**ACTION ITEM:**
Go line by line through the data below, counting each one that has "valued", and give the final count only.

**RECORDED DATA:**

——

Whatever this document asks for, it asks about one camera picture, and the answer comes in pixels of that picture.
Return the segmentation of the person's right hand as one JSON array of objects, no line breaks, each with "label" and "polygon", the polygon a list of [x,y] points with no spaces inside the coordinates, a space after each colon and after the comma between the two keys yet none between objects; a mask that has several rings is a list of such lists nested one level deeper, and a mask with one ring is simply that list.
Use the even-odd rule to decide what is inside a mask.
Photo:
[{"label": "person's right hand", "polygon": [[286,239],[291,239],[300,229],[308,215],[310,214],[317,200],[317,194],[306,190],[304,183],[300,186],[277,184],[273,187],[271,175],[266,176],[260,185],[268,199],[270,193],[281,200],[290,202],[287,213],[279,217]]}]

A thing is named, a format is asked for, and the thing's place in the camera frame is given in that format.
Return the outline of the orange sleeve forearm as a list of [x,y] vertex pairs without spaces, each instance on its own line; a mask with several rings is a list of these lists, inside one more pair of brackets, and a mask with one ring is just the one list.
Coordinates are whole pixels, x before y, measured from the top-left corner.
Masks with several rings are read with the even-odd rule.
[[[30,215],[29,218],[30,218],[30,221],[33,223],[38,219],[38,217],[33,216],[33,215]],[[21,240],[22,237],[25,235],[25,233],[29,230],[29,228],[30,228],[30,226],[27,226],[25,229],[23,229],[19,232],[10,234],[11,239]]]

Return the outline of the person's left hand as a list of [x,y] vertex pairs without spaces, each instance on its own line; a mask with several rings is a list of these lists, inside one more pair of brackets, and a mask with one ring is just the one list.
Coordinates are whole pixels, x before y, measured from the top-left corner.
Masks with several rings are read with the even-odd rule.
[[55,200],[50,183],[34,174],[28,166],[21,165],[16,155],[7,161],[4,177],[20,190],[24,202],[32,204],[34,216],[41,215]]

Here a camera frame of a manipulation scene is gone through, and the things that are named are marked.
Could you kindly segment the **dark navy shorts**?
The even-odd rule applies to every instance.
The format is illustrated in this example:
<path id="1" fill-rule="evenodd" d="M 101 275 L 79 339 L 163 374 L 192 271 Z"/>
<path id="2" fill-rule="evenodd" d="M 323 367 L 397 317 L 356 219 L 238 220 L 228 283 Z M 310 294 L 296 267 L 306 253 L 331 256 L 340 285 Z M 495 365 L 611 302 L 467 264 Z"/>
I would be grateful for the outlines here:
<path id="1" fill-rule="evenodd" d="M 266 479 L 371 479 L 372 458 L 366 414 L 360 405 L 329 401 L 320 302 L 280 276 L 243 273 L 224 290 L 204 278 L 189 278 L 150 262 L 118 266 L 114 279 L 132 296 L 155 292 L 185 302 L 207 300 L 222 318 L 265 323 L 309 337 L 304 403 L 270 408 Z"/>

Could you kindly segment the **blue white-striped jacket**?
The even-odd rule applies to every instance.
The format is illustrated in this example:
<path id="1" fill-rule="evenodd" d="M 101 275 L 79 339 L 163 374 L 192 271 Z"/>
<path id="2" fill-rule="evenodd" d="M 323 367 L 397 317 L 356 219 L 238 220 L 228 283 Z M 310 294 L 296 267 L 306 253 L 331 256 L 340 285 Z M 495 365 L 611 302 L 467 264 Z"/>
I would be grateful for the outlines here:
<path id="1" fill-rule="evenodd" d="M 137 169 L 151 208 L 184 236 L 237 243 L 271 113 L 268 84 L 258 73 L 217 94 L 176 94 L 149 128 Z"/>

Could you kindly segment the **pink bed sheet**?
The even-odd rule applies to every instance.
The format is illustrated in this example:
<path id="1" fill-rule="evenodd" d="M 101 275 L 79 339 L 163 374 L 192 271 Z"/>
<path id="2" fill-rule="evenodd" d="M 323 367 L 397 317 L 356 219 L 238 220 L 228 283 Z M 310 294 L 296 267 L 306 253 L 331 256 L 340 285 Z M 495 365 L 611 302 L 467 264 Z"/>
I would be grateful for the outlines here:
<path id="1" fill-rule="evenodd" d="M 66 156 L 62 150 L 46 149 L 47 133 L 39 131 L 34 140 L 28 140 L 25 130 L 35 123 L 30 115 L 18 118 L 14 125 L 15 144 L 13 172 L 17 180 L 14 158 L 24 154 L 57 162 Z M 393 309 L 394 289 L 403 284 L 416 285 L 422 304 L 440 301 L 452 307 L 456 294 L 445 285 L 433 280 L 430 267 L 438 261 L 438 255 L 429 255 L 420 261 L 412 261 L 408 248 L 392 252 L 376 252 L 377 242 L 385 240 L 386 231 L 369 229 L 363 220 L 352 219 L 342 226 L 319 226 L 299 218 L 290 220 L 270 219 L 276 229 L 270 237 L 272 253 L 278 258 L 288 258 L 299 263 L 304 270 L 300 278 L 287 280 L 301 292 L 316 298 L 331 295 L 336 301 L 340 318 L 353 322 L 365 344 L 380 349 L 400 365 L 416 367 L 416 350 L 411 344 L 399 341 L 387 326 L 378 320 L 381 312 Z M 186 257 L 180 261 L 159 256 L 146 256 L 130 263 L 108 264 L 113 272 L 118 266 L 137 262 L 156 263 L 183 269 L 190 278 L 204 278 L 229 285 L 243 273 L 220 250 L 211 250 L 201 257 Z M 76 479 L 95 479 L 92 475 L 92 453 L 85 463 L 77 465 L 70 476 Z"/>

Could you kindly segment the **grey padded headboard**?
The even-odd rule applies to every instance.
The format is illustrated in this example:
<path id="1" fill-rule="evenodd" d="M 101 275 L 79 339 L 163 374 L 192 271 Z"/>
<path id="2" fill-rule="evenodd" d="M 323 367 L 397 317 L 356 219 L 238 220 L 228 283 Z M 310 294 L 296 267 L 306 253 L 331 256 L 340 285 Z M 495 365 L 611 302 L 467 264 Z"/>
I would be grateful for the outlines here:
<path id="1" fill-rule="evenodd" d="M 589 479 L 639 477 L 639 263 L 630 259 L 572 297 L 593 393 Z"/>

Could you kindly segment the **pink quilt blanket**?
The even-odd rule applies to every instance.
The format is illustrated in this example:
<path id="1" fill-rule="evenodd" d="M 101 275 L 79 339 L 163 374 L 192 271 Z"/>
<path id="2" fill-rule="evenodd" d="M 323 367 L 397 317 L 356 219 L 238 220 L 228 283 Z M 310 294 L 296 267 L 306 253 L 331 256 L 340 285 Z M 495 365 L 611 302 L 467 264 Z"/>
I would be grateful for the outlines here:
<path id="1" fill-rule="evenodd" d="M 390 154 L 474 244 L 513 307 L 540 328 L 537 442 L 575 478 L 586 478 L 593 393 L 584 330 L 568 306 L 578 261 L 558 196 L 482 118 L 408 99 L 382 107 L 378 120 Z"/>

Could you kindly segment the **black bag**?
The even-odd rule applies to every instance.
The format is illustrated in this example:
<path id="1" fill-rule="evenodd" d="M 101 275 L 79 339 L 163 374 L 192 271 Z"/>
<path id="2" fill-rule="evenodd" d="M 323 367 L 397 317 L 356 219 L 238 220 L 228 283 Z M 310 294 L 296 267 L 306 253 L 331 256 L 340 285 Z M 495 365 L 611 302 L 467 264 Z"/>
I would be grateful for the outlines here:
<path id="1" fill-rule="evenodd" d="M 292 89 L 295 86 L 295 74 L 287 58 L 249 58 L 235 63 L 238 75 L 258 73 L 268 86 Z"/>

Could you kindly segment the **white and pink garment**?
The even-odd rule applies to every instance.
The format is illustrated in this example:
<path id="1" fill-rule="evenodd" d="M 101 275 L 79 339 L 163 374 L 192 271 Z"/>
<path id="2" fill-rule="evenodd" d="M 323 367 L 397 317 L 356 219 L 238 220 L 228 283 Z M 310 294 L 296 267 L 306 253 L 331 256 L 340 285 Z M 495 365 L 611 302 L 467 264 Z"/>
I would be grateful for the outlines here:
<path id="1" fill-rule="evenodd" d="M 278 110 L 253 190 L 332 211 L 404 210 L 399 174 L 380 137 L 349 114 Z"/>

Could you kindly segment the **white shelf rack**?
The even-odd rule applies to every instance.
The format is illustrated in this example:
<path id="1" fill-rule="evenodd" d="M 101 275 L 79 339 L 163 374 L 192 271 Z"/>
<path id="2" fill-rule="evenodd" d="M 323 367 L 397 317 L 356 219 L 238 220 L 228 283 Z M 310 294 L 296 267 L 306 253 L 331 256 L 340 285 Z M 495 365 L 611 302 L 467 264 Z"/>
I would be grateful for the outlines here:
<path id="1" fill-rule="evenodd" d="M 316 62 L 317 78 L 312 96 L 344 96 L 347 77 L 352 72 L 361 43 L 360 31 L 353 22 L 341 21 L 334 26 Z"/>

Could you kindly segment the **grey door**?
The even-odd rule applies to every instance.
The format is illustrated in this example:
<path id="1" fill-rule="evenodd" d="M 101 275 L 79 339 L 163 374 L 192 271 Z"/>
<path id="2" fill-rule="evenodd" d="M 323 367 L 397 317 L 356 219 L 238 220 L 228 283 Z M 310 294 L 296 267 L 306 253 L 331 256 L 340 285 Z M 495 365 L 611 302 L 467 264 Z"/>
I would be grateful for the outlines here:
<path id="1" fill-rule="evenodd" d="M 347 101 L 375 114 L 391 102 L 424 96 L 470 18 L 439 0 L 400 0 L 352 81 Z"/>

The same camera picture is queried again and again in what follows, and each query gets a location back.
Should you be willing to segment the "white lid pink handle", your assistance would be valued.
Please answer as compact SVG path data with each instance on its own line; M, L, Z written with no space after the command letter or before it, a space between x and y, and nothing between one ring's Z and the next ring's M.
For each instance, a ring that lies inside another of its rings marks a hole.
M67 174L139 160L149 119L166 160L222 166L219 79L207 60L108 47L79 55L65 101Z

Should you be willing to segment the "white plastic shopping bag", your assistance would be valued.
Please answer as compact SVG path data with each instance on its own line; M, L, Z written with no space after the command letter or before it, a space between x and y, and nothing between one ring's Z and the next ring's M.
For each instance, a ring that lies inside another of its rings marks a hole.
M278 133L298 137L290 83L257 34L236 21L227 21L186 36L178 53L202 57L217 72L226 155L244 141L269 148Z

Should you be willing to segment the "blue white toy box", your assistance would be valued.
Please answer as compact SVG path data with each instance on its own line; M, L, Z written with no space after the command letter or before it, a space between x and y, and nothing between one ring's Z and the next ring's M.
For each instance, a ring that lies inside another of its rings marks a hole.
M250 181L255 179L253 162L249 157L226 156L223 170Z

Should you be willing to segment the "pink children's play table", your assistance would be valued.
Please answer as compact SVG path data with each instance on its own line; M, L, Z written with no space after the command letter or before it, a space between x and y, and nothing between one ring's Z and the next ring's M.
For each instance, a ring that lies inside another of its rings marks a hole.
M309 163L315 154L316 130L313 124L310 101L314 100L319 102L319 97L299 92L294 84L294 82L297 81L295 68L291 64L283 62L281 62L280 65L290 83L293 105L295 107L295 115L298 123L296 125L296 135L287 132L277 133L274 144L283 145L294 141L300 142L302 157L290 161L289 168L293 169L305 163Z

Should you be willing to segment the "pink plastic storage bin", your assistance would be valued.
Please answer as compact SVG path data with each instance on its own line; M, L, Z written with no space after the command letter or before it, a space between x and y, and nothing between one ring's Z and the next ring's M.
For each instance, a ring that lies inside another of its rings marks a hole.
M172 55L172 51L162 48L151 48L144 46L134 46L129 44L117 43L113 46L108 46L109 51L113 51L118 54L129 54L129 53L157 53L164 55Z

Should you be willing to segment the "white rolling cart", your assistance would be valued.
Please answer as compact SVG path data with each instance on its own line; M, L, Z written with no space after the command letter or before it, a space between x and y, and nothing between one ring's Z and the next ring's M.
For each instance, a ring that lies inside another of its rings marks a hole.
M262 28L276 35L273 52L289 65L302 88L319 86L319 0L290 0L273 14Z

——

**SOLUTION FOR THIS EXERCISE:**
6